4. Psalters: I only own one of their cd's but I totally support their efforts to break away from the world and be separate. Their music has been influenced by middle eastern culture and a few of the members of madison greene have joined this nomadic group.

5. Jars of Clay: This was a hard one to be honest, I really ran out of favorites at 3, and I really had to dig deep for this one. The reason I picked Jars of Clay, is because they were one of the first Christian groups that I really did like, and sometimes, I don't mind a good Jars of Clay song.

NOW....SECULAR TOP 5

1. Rosie Thomas
2. Jim Brickman
3. Dave Matthews Band
4. Rebecca Loebe
5. Joshua Radin

I had to try and cover my grounds, but luckily for me, I'm pretty particular about what kind of music I listen to.

Whew, this was a long one!

Thursday, June 12, 2008

the curse of the nap

All through college I was dependent on naps to get me through the week. I'm not talking about power naps, I'm talking 2-3 hour naps depending on the day. I never considered them a waste of time until quite recently. So honestly, I haven't taken a nap for months, and you know what? I made it through just fine.

Today, I gave in. I had myself convinced that I needed a nap. I had been up late and up early this whole week and I was feeling pretty exhausted. After work, I sat down on the couch and I don't believe I got up for over 2 hours. And that was a waste of time.

No more naps for me.

Wednesday, June 11, 2008

tis the season

weddings. I love them. I hate them. The wedding I went to on June 7, I most definitely loved.

My amazing friend Rebecca tied the knot with her long time boyfriend/fiance-Taylor.
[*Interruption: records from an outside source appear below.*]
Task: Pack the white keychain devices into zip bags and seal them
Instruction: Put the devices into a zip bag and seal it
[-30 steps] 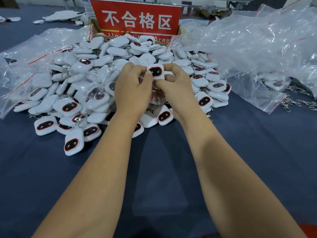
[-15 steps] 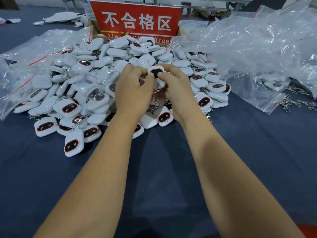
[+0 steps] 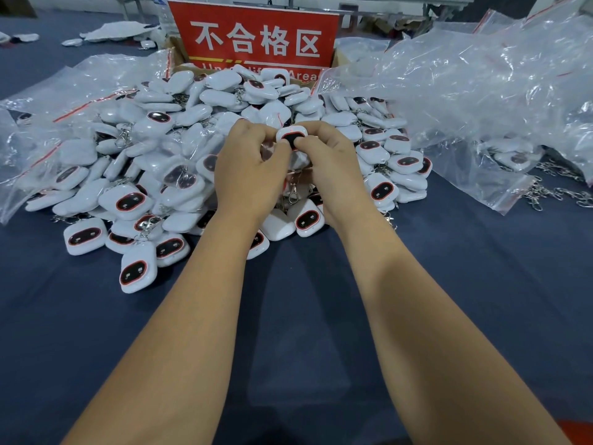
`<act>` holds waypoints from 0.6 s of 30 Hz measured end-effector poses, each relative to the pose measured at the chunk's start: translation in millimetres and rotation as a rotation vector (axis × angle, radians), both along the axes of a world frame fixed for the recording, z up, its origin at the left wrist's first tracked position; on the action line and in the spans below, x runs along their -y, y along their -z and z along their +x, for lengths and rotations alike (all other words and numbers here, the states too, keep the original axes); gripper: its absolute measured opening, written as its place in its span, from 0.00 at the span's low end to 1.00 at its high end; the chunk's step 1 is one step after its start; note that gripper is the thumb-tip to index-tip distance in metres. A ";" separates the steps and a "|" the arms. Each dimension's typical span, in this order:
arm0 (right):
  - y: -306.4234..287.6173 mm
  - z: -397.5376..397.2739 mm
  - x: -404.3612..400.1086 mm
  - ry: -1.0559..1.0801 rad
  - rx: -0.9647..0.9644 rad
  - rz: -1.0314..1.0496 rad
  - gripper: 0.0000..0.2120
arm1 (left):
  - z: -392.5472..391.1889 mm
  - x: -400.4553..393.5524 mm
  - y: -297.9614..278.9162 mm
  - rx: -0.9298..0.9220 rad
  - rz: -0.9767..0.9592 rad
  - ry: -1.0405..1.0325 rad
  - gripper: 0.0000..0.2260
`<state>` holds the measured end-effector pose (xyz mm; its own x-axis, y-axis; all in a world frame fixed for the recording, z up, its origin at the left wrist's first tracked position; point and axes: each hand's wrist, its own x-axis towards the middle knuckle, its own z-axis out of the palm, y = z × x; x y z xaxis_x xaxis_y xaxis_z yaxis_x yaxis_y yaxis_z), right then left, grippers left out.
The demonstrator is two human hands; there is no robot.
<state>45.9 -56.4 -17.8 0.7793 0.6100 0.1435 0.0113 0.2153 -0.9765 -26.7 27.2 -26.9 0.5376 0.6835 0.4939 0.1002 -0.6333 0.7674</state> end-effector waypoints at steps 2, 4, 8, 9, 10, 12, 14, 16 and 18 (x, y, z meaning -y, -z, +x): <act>-0.9 -0.5 0.5 0.008 0.003 0.008 0.08 | -0.2 0.0 0.7 0.006 0.007 -0.003 0.05; -1.1 -1.3 0.5 0.008 0.015 0.014 0.07 | 0.0 0.7 0.5 0.011 0.014 -0.008 0.05; -1.9 -3.7 0.0 -0.005 0.019 0.019 0.07 | 0.9 0.6 0.4 0.010 0.044 -0.021 0.06; -2.2 -3.8 0.2 -0.005 0.015 0.019 0.07 | 1.1 0.4 0.7 0.014 0.042 -0.022 0.06; -2.5 -4.0 0.4 -0.005 0.013 0.020 0.07 | 1.2 0.2 1.0 0.020 0.041 -0.025 0.06; -2.8 -4.4 1.0 -0.005 0.014 0.011 0.08 | 1.9 0.5 1.3 0.028 0.048 -0.038 0.05; -3.0 -4.8 1.6 -0.006 0.015 -0.008 0.07 | 2.8 0.7 1.3 0.028 0.057 -0.046 0.05; -4.0 -4.5 2.1 -0.002 0.012 -0.032 0.06 | 2.0 1.5 1.3 0.024 0.059 -0.042 0.05; -4.9 -3.0 1.9 0.002 0.006 -0.041 0.05 | 0.2 2.6 -0.1 0.038 0.025 -0.008 0.07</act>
<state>42.8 -58.3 -12.9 0.7796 0.6141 0.1229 0.0172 0.1752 -0.9844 -26.5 24.6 -26.7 0.5129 0.6745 0.5310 0.0763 -0.6520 0.7544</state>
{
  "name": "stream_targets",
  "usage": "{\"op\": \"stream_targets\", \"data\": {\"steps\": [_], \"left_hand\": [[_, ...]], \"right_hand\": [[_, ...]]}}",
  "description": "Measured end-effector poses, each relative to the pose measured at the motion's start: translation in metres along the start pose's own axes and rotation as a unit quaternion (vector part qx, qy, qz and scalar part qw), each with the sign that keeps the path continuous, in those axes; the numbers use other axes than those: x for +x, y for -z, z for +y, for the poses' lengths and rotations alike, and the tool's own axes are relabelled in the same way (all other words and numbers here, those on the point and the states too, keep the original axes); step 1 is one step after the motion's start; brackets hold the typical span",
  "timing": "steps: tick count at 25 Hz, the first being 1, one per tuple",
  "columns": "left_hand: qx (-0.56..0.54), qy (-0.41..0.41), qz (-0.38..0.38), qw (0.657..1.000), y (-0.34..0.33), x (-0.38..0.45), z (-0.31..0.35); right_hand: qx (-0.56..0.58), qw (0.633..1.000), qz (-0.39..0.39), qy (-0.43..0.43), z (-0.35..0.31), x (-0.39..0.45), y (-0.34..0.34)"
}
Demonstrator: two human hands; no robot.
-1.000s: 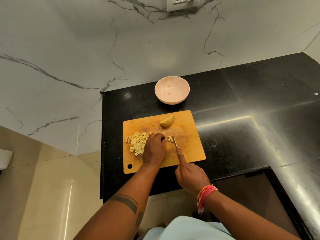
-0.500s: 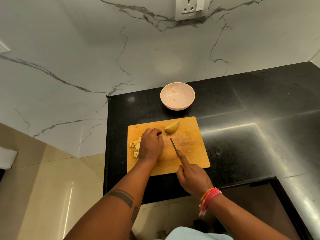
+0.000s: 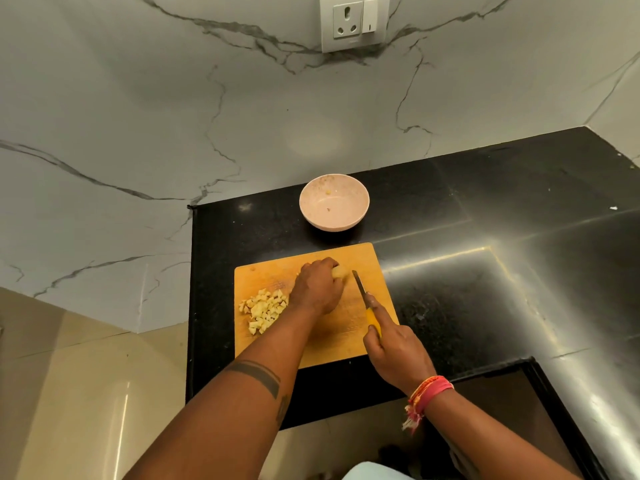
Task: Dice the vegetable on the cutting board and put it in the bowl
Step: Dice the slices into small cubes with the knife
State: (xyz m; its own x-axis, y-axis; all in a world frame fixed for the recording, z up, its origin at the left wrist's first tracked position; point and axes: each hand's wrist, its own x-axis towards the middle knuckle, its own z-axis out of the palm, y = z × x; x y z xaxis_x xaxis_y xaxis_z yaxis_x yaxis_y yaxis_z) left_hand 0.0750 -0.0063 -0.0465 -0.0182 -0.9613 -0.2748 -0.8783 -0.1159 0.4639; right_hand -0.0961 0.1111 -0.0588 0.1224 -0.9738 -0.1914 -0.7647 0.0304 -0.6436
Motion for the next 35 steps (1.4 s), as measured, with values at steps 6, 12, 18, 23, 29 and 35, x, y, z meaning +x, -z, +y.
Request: {"op": "stream_targets", "data": {"steps": [6, 12, 18, 23, 29, 35], "left_hand": [[0.033, -0.051, -0.011, 0.998, 0.005, -0.023, -0.006], [0.059, -0.075, 0.004, 0.995, -0.009, -0.032, -0.005], [0.1, -0.067, 0.009, 0.993, -0.006, -0.019, 0.004], [0.119, -0.066, -0.003, 0.991, -0.003, -0.014, 0.009], [0.13, -0.059, -0.001, 0.99, -0.003, -0.014, 0.011], [0.12, -0.045, -0.007, 0.992, -0.002, -0.011, 0.012]], "right_hand": [[-0.02, 0.999, -0.024, -0.016, 0.002, -0.023, 0.002], [-0.078, 0.996, -0.003, -0.031, -0.015, -0.011, 0.01], [-0.136, 0.989, -0.054, -0.021, -0.021, 0.016, 0.008], [-0.146, 0.986, -0.073, -0.017, -0.019, 0.034, 0.003], [-0.181, 0.979, -0.099, -0.007, -0.023, 0.054, 0.004], [-0.201, 0.973, -0.112, 0.006, -0.005, 0.025, -0.002]]}}
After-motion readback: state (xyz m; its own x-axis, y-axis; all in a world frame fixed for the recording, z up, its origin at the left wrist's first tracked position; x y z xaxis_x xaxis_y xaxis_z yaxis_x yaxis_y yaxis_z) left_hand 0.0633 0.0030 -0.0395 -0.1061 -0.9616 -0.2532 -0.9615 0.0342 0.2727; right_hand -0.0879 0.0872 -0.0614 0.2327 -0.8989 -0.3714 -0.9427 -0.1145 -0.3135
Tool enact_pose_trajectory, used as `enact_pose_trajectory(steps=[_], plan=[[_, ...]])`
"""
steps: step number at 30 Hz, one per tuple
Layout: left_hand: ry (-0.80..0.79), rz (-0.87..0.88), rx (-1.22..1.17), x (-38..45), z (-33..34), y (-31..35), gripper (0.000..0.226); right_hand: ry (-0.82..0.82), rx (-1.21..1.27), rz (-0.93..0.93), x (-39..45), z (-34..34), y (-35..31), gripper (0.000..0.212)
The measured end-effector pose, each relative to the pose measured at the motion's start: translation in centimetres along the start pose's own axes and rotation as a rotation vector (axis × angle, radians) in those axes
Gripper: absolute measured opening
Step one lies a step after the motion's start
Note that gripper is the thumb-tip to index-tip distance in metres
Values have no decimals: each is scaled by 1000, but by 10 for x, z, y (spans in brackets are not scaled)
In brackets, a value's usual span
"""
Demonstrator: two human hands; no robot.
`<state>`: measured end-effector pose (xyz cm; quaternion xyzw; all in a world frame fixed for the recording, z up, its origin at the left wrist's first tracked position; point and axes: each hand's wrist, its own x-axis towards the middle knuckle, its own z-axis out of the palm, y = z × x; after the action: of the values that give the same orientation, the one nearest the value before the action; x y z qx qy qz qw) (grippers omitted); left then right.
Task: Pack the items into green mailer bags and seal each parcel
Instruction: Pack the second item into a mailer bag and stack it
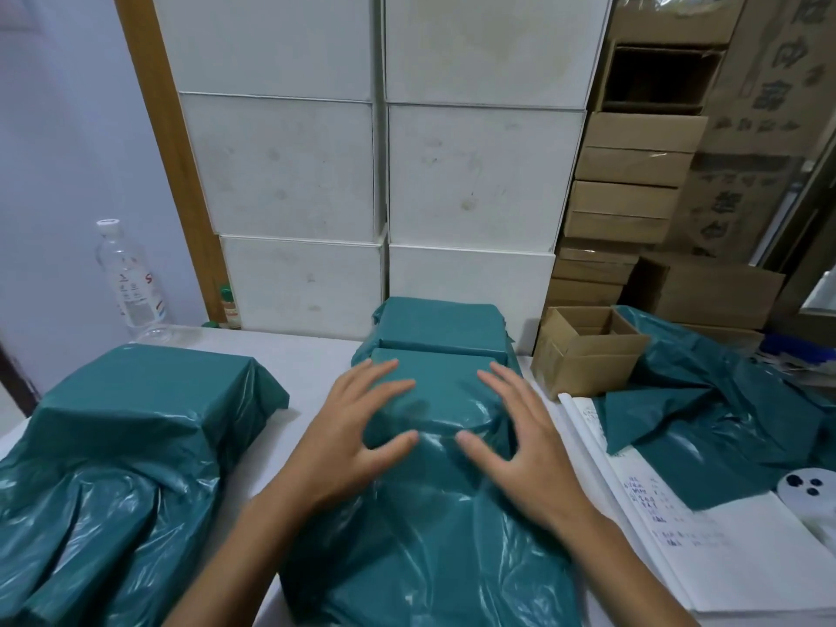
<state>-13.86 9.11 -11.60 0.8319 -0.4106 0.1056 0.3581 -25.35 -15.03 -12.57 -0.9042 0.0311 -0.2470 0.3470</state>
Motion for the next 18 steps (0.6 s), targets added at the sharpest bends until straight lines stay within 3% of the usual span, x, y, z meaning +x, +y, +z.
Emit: enact_pose_trajectory(steps=[2,5,9,15,18], plan=[[-78,40,96,-1,13,-8,68,-44,-197,-109,0,9,2,83],[-49,98,158,-5,21,-12,71,-36,-352,-210,-3,20,13,82],[-57,98,157,-7,23,-19,83,-28,-347,-268,-2,24,28,80],[-81,155,176,-5,26,-39,118,-59,-366,-394,6,25,54,117],[-62,180,163,-7,27,-48,125,-66,-355,-391,2,23,61,116]])
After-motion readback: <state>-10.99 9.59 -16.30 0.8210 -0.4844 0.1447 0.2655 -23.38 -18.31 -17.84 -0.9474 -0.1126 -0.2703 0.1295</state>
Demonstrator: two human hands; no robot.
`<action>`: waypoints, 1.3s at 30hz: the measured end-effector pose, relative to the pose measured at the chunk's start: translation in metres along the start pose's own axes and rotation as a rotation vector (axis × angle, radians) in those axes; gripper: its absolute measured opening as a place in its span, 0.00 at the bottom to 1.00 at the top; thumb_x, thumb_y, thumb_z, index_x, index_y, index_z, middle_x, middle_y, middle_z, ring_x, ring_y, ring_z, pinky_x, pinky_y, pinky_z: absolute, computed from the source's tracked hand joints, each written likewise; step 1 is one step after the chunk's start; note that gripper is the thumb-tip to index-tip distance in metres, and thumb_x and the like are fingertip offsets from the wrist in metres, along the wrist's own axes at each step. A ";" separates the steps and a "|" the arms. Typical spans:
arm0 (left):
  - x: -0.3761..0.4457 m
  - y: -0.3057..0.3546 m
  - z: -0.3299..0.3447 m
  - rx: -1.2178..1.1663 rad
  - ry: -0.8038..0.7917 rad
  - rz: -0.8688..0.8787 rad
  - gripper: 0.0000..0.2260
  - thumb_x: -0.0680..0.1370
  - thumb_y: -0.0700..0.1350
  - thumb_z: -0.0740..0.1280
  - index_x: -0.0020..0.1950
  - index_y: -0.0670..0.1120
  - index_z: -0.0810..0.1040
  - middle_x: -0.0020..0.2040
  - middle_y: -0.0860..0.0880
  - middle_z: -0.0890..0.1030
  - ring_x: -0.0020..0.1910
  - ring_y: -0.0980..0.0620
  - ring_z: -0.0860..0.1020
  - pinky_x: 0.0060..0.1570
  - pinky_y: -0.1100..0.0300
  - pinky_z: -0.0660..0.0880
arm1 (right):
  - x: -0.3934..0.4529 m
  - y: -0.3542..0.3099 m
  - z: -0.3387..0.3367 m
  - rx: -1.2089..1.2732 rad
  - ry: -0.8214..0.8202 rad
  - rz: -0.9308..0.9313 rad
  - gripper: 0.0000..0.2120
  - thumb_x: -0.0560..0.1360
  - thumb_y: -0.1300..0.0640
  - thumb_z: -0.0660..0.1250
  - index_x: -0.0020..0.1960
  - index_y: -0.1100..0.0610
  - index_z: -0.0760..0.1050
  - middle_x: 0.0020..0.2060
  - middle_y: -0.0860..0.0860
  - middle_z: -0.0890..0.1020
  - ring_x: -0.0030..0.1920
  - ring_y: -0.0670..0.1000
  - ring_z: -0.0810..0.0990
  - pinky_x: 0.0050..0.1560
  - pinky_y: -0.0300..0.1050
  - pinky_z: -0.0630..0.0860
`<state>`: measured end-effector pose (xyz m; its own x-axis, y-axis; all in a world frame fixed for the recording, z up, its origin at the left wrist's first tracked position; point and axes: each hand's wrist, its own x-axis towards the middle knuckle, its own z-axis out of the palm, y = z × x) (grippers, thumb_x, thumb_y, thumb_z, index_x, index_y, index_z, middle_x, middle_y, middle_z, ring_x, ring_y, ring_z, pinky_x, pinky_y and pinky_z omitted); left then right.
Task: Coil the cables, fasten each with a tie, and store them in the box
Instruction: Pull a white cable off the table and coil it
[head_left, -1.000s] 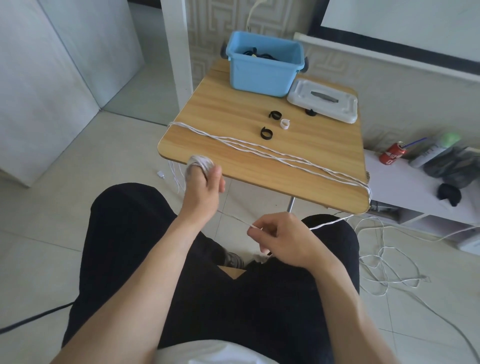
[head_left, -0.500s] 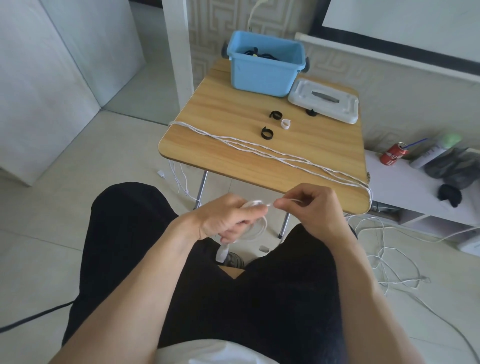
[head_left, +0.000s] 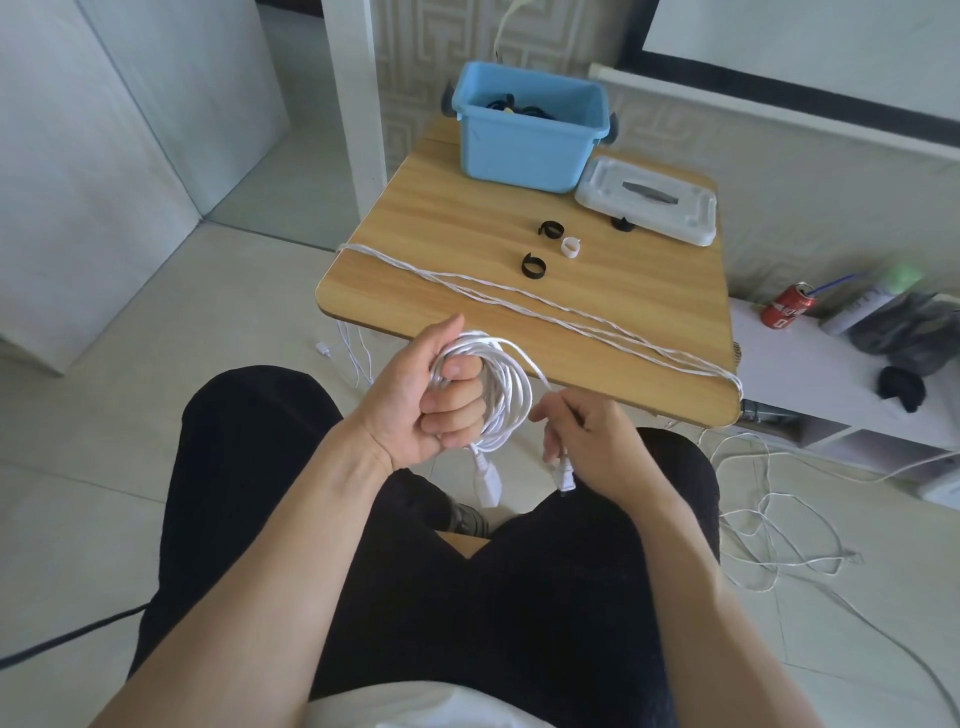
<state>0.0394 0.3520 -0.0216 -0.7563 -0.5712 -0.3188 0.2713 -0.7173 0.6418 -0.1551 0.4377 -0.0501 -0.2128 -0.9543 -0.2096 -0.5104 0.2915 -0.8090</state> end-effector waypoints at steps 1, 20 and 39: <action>0.000 0.000 -0.001 -0.013 0.021 -0.004 0.25 0.81 0.59 0.54 0.27 0.49 0.65 0.18 0.54 0.58 0.16 0.56 0.58 0.18 0.64 0.61 | 0.000 -0.001 0.003 0.005 -0.008 0.014 0.16 0.85 0.49 0.59 0.45 0.51 0.81 0.31 0.51 0.82 0.31 0.45 0.78 0.40 0.44 0.76; 0.022 -0.017 -0.010 -0.096 0.523 0.479 0.10 0.85 0.43 0.58 0.43 0.45 0.67 0.37 0.50 0.72 0.33 0.52 0.72 0.45 0.55 0.73 | -0.020 -0.014 0.045 -0.076 -0.188 0.102 0.10 0.82 0.55 0.63 0.57 0.53 0.83 0.36 0.47 0.85 0.33 0.44 0.83 0.40 0.37 0.81; 0.008 -0.019 0.004 0.828 0.187 0.187 0.14 0.86 0.44 0.56 0.46 0.38 0.72 0.33 0.53 0.78 0.33 0.58 0.77 0.41 0.64 0.74 | -0.027 -0.043 0.022 0.128 0.201 -0.132 0.05 0.76 0.50 0.74 0.43 0.51 0.85 0.30 0.49 0.84 0.28 0.46 0.79 0.31 0.40 0.75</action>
<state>0.0257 0.3631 -0.0337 -0.6127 -0.7592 -0.2197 -0.1934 -0.1256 0.9731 -0.1092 0.4499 -0.0220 -0.3190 -0.9477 0.0046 -0.4378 0.1430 -0.8876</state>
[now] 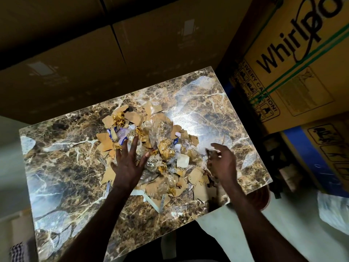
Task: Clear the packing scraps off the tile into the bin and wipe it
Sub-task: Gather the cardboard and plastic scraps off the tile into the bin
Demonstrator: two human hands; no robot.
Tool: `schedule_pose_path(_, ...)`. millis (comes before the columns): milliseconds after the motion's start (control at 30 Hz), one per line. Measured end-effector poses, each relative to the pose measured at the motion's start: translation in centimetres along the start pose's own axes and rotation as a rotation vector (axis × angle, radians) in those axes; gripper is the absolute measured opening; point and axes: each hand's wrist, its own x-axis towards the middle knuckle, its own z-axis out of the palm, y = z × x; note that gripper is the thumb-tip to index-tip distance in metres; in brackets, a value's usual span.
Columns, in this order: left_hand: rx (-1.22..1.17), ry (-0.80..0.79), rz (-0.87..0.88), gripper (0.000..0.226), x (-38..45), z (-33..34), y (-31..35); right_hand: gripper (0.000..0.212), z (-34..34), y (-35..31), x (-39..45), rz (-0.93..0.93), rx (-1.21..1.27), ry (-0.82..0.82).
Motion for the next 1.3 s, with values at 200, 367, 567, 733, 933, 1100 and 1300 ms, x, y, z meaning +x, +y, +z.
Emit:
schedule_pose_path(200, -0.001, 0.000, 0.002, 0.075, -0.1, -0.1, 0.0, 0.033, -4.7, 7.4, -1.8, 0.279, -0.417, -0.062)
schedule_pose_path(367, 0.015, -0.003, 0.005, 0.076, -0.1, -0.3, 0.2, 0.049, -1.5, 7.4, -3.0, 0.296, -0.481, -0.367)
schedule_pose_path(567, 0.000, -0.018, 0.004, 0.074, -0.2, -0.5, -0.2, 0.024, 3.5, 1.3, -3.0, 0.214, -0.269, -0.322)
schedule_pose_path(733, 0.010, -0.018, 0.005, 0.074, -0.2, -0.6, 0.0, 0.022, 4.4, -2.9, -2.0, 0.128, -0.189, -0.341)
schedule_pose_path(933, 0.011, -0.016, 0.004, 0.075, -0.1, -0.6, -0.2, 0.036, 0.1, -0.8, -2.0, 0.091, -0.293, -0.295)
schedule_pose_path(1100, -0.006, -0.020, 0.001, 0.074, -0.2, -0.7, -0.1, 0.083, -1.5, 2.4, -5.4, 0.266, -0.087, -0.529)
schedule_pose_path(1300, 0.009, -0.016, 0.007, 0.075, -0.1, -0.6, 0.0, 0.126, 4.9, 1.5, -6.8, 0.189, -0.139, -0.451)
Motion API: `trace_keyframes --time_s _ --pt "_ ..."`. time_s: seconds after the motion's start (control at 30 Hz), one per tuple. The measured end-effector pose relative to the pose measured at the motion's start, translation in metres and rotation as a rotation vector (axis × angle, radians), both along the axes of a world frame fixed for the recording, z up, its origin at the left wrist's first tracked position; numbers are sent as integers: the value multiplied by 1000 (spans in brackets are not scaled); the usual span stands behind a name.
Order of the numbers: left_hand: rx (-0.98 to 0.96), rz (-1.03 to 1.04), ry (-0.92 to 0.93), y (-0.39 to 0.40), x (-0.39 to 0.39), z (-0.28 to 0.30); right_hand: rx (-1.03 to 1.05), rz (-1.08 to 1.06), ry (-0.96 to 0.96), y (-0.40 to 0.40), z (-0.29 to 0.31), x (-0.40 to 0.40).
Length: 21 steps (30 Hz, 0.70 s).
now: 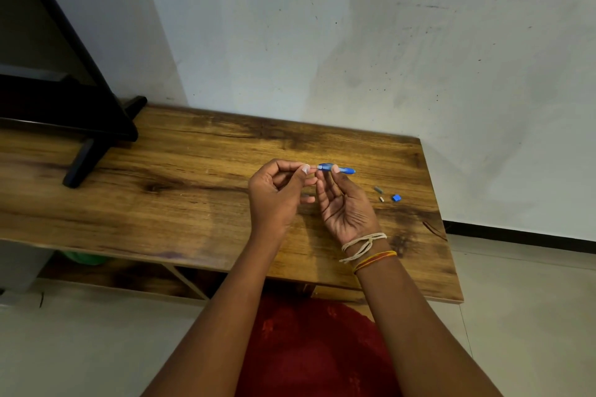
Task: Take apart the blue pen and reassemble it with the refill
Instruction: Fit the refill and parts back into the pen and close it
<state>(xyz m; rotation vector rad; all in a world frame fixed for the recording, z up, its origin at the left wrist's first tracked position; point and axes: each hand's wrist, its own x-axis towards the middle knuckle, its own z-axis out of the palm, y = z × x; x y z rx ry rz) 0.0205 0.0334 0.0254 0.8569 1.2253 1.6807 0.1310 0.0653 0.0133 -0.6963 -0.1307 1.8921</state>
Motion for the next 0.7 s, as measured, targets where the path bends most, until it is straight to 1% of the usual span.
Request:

My only disappointment was that I didn't' take enough pictures. In my 'old' age I've become a little camera shy. Here are just a couple pics of the beautiful wedding.


That's all for now, but believe me, the wedding was wonderful.

Monday, June 9, 2008

June = June bugs

Good thing Ella likes chasing bugs. Because I don't.

In case you don't know. Ella is my cat. She's pretty much like my child and my husband and I aren't ashamed to admit it! Well, at least I'm not ashamed. I'll post a picture or two or ten of Ella later.